• WHAT TO PRODUCE: Match the word "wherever". Return each line of the data below where it appears.

TASK MATERIAL: Begin

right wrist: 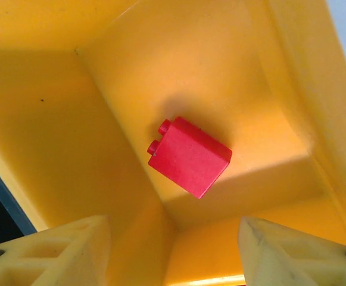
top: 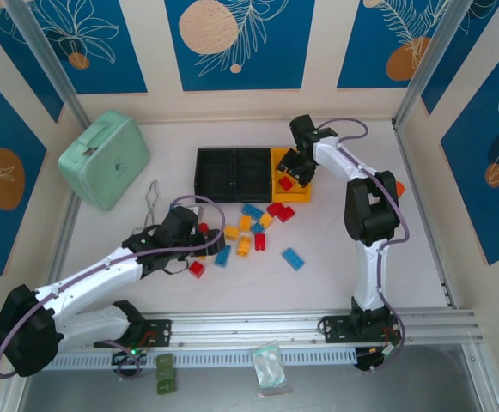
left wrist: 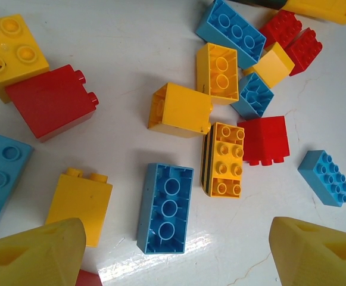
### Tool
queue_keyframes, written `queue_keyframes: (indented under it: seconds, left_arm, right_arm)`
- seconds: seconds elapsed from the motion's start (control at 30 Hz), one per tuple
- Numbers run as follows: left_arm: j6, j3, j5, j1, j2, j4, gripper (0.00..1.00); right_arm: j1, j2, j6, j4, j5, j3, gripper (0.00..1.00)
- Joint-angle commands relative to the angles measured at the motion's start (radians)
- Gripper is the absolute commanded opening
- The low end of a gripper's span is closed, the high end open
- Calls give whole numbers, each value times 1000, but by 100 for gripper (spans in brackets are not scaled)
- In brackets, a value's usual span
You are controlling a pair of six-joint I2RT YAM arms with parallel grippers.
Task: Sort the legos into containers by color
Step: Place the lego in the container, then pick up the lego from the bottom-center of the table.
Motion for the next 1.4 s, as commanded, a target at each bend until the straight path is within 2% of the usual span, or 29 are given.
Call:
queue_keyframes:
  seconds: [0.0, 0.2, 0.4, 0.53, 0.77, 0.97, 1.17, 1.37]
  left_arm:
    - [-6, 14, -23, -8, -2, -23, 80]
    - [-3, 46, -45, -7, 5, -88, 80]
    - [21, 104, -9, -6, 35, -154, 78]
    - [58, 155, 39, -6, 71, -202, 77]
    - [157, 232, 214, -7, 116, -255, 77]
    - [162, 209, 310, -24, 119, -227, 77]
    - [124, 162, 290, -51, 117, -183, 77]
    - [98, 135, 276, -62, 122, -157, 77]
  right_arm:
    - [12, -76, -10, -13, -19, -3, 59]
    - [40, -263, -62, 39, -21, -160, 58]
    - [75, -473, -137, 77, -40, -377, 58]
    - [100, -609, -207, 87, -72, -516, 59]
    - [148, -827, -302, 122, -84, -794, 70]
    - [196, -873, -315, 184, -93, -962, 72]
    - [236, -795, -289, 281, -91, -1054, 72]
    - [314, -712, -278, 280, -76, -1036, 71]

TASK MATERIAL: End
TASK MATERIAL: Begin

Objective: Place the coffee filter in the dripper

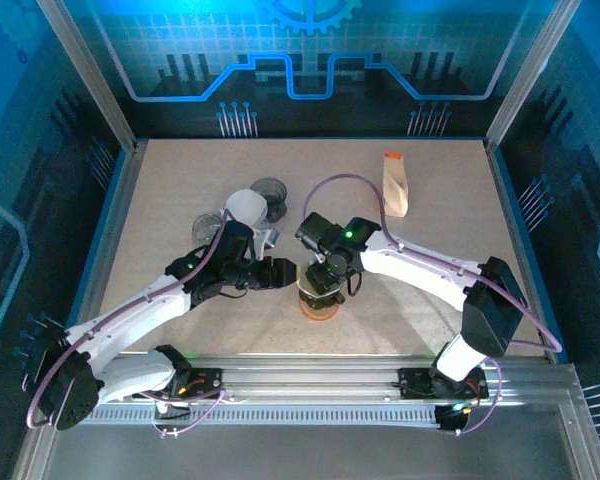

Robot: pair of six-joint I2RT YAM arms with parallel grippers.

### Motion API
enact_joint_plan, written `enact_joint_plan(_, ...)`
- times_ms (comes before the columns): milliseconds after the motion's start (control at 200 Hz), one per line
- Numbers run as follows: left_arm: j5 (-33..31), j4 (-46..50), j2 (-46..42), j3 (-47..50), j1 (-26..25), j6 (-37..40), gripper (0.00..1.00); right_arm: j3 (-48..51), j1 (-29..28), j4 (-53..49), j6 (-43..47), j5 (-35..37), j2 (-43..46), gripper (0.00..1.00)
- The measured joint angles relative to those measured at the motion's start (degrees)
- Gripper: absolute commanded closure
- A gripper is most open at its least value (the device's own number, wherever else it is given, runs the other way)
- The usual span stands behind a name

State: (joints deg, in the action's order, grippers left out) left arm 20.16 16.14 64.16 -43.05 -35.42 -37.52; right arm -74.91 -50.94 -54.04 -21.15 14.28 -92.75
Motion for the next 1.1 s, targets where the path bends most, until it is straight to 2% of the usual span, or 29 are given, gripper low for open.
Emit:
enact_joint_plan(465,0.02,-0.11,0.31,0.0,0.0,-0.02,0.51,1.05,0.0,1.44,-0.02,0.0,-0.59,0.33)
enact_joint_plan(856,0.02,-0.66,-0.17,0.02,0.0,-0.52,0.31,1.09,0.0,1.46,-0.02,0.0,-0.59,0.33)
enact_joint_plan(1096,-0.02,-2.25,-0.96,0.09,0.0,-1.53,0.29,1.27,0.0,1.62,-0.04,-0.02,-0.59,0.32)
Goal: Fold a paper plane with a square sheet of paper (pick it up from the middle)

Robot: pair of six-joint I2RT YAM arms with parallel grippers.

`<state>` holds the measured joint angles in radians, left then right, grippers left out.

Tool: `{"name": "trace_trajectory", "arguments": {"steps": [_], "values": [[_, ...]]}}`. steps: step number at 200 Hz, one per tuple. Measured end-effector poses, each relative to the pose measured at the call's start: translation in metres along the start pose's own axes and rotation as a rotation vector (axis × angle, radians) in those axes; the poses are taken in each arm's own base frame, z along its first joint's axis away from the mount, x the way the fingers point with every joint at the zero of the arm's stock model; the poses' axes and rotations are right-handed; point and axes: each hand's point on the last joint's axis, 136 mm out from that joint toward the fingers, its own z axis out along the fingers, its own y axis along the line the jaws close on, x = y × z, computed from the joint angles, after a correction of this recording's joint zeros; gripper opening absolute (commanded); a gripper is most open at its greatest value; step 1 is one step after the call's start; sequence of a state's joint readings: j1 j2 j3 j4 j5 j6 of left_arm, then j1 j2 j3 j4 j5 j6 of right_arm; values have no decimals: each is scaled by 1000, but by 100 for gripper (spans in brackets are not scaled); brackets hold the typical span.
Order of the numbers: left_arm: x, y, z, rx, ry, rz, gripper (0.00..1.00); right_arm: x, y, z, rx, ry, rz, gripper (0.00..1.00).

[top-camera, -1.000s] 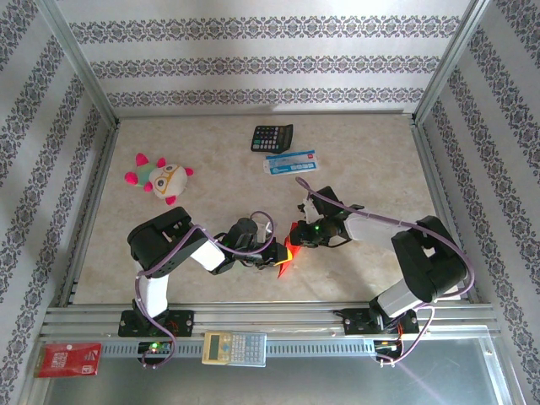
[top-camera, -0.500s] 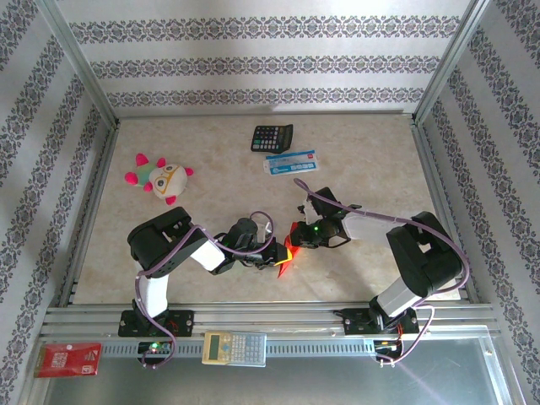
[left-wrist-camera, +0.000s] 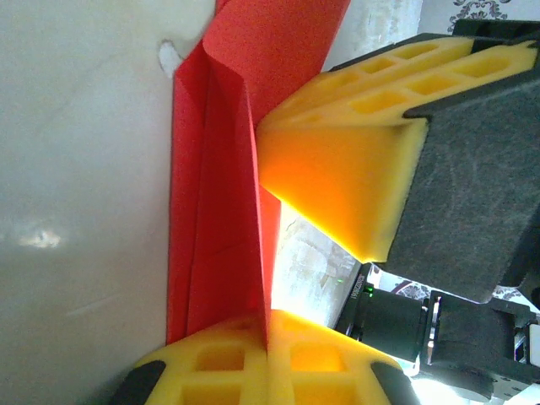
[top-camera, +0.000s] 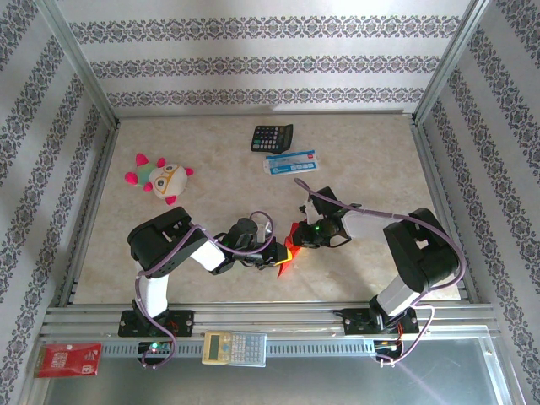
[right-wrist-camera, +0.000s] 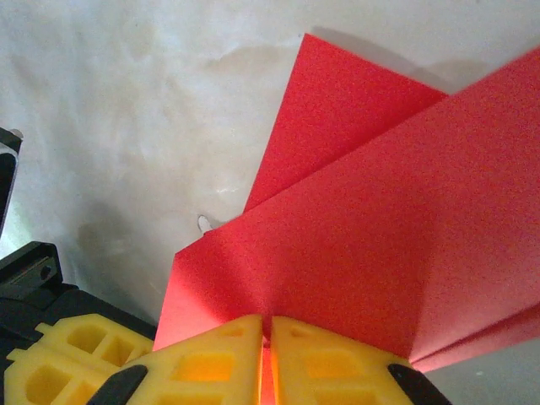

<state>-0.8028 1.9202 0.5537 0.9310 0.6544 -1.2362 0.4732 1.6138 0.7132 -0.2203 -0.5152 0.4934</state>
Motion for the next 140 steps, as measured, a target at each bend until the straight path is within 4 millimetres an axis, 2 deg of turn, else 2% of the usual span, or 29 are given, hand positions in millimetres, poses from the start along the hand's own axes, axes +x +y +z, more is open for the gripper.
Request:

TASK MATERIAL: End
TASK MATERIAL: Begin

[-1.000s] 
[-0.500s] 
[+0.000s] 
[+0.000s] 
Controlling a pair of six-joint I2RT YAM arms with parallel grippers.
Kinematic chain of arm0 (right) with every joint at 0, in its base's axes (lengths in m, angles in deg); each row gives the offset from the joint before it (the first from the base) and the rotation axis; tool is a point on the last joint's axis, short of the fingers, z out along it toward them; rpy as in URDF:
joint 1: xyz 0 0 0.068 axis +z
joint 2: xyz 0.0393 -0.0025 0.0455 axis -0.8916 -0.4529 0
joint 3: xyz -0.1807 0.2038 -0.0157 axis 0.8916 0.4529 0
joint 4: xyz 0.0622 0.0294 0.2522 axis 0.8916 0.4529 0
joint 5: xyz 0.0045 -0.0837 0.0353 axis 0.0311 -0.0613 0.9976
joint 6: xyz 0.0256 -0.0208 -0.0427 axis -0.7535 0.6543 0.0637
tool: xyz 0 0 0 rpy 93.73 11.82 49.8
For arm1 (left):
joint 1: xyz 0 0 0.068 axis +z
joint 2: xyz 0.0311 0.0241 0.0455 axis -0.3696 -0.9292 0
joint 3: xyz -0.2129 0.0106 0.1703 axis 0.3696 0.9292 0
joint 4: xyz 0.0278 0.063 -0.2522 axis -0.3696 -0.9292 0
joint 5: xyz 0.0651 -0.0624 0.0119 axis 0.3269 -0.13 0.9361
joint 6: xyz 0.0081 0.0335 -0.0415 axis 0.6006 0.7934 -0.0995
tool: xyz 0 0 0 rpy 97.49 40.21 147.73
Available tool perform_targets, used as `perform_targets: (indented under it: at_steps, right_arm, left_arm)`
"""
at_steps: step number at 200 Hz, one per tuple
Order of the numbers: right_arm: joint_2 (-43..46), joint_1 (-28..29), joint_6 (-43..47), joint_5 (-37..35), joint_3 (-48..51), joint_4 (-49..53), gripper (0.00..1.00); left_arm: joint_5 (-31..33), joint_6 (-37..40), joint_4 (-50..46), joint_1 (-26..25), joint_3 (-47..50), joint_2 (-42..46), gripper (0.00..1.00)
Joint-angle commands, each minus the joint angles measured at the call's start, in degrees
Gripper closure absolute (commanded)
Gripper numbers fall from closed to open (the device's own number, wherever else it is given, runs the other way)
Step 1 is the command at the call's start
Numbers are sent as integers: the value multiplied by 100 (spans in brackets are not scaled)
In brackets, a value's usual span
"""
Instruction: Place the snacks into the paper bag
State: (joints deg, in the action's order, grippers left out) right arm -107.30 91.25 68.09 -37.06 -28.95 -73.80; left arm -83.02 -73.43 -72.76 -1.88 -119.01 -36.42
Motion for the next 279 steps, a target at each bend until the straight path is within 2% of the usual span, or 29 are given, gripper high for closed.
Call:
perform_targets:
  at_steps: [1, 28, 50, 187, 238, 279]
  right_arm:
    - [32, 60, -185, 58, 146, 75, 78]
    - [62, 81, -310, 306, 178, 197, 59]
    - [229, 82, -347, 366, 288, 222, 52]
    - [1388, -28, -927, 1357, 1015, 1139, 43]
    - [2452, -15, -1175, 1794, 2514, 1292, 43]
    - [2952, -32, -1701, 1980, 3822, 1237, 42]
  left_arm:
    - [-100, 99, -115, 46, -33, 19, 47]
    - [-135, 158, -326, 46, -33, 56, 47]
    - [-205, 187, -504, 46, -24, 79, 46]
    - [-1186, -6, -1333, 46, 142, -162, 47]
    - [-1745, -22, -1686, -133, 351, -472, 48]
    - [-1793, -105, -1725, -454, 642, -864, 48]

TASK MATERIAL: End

• ANSWER TO THE PROBLEM:
- A gripper is most open at its least value (the device's own number, wherever else it is given, runs the other way)
Gripper numbers fall from closed to open (the device's own number, wherever else it is given, runs the other way)

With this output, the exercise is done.